Jakarta, Aktual.com – Kememterian Energi dan Sumber Daya Mineral (ESDM) mengklaim telah berhasil menekan Biaya Pokok Produksi (BPP) listrik melalui berbagai kebijakana fiskal maupun upaya non fiskal agar harga penjualan listrik terjangkau oleh masyrakat.

Diantara regulasi yang mempengaruhi turunya BPP adalah Peraturan Menteri (Permen) ESDM Nomor 19 Tahun 2017 tentang Pemanfaatan Batu bara untuk Pembangkit Listrik dan Pembelian Kelebihan Tenaga Listrik (Excess Power).

“Kita akan berusaha supaya tarif makin terjangkau dengan cara efisiensi. Kami juga sudah mendukung PLN untuk efisiensi material utama seperti maintenance, transmisi dan sebagainya. Harganya harus wajar,” kata Menteri ESDM, Ignasius Jonan di Jakarta, Rabu (5/7).

Namun kendati energi primer relatif bisa dikendalikan, yang menjadi kerisauan Jonan adalah salah satu faktor lain yang menjadi unsur mempengaruhi penentuan BPP adalah berupa nilai tikar rupiah.

Dia berharap kurs rupiah makin kuat sehingga nilai investasi dalam bentuk dollar bisa diimbangi dengan kemampuan daya beli masyarakat.

“Satu tantangan yaitu kurs mata uang. Karena semua kontrak IPP itu kurs nya dollar. Ini upaya tidak mudah, karena banyak kontrak IPP yang sudah jalan itu nggak bisa diubah,” katanya.

Sebelumnya Kepala Biro Komunikasi, Layanan Informasi Publik dan Kerja Sama, Kementerian ESDM, Sujatmiko menambahkan bahwa berdasarkan audit Badan Pemeriksa Keuangan (BPK) pada tahun 2014, realisasi BPP pembangkitan tenaga listrik PT PLN (Persero) tercatat sebesar Rp1.105 per kilo Watt hour (kWh), kemudian menurun tahun 2015 menjadi sebesar Rp998 per kWh dan kembali turun tahun 2016 menjadi sekitar Rp983 per kWh.

“Tren penurunan BPP tenaga listrik ini merupakan bukti upaya pemerintah untuk mendorong agar PLN semakin efisien dalam penyediaan tenaga listrik. Ini sudah realisasi, jadi bukan lagi rencana atau janji. Kedepan upaya efisiensi akan terus ditingkatkan,” ungkap Sujatmiko.

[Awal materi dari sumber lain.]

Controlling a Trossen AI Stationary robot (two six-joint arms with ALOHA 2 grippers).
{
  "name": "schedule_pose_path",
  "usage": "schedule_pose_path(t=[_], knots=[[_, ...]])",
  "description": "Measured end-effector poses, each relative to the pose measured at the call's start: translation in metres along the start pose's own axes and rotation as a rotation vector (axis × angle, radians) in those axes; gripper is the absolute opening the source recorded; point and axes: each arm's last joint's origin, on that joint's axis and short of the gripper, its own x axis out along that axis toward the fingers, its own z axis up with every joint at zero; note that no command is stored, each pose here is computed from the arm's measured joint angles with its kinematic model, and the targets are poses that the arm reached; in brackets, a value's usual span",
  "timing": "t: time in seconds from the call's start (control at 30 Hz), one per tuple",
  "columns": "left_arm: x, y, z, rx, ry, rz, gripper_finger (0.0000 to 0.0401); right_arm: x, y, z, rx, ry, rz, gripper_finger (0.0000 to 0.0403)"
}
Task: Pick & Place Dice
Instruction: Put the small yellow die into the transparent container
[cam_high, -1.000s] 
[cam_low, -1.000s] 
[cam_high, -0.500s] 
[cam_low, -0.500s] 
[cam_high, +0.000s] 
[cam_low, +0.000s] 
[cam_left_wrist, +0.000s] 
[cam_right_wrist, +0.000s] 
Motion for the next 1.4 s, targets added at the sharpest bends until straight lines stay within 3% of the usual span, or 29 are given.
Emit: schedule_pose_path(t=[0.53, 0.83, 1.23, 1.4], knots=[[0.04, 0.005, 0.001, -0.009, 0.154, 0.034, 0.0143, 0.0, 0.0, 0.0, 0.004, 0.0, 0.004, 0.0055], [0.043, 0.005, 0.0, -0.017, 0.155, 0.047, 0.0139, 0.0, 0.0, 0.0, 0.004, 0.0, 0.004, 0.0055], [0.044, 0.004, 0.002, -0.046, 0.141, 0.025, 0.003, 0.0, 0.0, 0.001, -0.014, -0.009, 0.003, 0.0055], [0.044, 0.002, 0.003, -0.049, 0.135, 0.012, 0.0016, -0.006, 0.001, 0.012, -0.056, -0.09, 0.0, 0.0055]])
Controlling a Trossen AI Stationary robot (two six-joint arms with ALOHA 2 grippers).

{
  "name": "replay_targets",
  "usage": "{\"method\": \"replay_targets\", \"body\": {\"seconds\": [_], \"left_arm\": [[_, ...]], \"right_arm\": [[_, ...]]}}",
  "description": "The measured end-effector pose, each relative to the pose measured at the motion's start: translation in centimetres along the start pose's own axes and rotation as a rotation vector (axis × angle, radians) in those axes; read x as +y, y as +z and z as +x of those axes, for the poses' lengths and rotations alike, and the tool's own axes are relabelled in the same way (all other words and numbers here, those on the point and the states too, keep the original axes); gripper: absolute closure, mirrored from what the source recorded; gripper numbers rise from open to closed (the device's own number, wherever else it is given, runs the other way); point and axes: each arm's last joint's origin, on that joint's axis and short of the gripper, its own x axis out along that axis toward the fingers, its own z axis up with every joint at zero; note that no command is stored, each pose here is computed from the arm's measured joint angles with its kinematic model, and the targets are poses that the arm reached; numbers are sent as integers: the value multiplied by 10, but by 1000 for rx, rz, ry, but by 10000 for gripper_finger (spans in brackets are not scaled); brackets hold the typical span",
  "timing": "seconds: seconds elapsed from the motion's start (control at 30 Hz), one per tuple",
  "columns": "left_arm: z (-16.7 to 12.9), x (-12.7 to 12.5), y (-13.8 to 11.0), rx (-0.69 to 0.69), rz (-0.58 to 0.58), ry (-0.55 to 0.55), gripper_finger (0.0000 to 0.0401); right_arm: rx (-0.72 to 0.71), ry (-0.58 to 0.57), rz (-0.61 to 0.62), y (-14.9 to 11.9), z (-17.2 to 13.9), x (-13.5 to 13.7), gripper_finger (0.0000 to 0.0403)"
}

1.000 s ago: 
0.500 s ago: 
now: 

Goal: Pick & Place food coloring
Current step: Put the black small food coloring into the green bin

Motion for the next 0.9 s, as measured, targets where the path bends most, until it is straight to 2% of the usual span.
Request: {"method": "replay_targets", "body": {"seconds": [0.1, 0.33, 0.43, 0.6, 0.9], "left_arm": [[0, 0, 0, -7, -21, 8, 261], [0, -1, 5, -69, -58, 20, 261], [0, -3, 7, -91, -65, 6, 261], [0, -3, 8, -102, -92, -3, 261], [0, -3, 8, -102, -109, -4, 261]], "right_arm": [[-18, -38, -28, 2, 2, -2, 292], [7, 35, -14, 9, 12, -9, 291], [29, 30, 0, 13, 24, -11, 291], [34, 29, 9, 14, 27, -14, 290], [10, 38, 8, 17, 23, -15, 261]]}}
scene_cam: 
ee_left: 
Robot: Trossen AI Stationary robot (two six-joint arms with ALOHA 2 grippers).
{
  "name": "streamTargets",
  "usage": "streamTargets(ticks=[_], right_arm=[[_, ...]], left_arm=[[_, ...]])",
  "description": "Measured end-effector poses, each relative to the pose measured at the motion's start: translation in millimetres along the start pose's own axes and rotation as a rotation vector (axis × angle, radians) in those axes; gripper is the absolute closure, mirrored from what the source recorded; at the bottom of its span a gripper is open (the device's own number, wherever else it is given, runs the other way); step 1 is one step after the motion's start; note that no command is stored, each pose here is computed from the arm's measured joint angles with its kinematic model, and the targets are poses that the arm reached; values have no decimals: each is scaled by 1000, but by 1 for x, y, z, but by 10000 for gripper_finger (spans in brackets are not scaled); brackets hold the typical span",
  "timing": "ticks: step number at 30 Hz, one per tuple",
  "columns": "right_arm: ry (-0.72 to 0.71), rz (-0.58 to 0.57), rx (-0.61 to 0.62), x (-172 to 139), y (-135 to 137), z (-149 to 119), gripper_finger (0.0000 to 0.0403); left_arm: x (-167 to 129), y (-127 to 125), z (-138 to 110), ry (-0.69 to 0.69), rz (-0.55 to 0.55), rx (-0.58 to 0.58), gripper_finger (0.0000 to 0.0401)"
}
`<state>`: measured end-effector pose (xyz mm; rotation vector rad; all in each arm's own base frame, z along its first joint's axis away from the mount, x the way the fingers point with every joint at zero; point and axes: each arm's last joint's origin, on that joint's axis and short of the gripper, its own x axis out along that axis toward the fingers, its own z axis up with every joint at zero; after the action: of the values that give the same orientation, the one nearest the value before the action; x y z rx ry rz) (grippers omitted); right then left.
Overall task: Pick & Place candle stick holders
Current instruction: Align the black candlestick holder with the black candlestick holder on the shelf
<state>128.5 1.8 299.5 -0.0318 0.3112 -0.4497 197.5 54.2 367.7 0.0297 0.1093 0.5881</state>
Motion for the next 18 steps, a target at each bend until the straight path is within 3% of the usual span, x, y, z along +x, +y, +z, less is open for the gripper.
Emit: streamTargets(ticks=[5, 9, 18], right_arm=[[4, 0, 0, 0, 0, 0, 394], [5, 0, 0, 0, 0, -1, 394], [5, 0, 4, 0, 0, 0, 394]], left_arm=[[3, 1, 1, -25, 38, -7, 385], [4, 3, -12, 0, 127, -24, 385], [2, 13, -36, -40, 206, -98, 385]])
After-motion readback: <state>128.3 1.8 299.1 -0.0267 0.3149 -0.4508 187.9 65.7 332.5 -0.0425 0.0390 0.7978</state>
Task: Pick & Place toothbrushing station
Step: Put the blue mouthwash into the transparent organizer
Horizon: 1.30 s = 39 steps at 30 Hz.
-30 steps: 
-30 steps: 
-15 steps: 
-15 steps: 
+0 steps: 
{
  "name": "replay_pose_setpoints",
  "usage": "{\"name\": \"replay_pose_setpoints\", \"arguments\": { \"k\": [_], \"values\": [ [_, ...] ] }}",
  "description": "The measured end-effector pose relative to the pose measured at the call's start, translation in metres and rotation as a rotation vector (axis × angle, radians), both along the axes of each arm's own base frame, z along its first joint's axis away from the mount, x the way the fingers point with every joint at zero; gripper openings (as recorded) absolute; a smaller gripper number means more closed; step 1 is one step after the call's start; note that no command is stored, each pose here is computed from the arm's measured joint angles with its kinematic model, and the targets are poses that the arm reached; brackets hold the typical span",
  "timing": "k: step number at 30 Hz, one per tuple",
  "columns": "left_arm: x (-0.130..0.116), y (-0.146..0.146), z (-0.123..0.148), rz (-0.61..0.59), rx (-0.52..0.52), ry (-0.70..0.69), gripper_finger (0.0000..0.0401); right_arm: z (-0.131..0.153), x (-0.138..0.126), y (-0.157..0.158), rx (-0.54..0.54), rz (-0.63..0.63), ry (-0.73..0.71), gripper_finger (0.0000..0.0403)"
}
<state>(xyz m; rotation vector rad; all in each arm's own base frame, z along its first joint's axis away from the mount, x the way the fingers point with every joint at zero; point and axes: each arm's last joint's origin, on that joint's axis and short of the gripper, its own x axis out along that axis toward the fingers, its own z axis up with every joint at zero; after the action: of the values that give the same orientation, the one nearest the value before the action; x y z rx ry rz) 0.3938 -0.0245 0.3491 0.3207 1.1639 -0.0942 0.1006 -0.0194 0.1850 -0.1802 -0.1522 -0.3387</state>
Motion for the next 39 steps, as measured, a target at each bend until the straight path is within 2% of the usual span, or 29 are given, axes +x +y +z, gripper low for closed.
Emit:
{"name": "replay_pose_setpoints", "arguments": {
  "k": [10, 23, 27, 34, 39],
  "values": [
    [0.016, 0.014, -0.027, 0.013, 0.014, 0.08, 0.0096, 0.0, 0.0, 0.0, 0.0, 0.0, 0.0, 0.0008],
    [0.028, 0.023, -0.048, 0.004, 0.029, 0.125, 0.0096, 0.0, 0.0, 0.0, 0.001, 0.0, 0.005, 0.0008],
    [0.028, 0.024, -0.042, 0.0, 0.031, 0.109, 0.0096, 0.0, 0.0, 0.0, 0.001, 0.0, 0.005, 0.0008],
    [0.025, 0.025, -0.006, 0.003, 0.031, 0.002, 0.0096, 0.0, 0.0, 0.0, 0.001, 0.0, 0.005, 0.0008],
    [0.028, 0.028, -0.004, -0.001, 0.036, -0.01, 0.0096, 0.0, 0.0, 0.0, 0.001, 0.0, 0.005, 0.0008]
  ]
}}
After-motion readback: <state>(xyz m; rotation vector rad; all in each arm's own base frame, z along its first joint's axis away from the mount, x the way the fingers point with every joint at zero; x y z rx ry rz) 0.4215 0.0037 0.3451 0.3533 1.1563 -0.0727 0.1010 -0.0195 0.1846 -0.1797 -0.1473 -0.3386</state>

Salah satu faktor yang menyebabkan penurunan BPP listrik adalah upaya pengurangan Bahan Bakar Minyak (BBM) sebagai bahan bakar pembangkit listrik (fuel mix) PT PLN (Persero). Porsi BBM dalam fuel mix PT PLN (Persero) tahun 2014 sebesar 11,81%, kemudian menurun menjadi 8,58% pada tahun 2015, dan pada tahun 2016 hanya sekitar 6,96%.

Sebaliknya porsi gas bumi dalam fuel mix pembangkit PT PLN (Persero) meningkat dari tahun 2014 sebesar 24,07% menjadi 25,88% tahun 2016. Demikian halnya dengan porsi energi terbarukan yang meningkat dari 11,25% pada tahun 2014, menjadi 12,46% pada tahun 2016.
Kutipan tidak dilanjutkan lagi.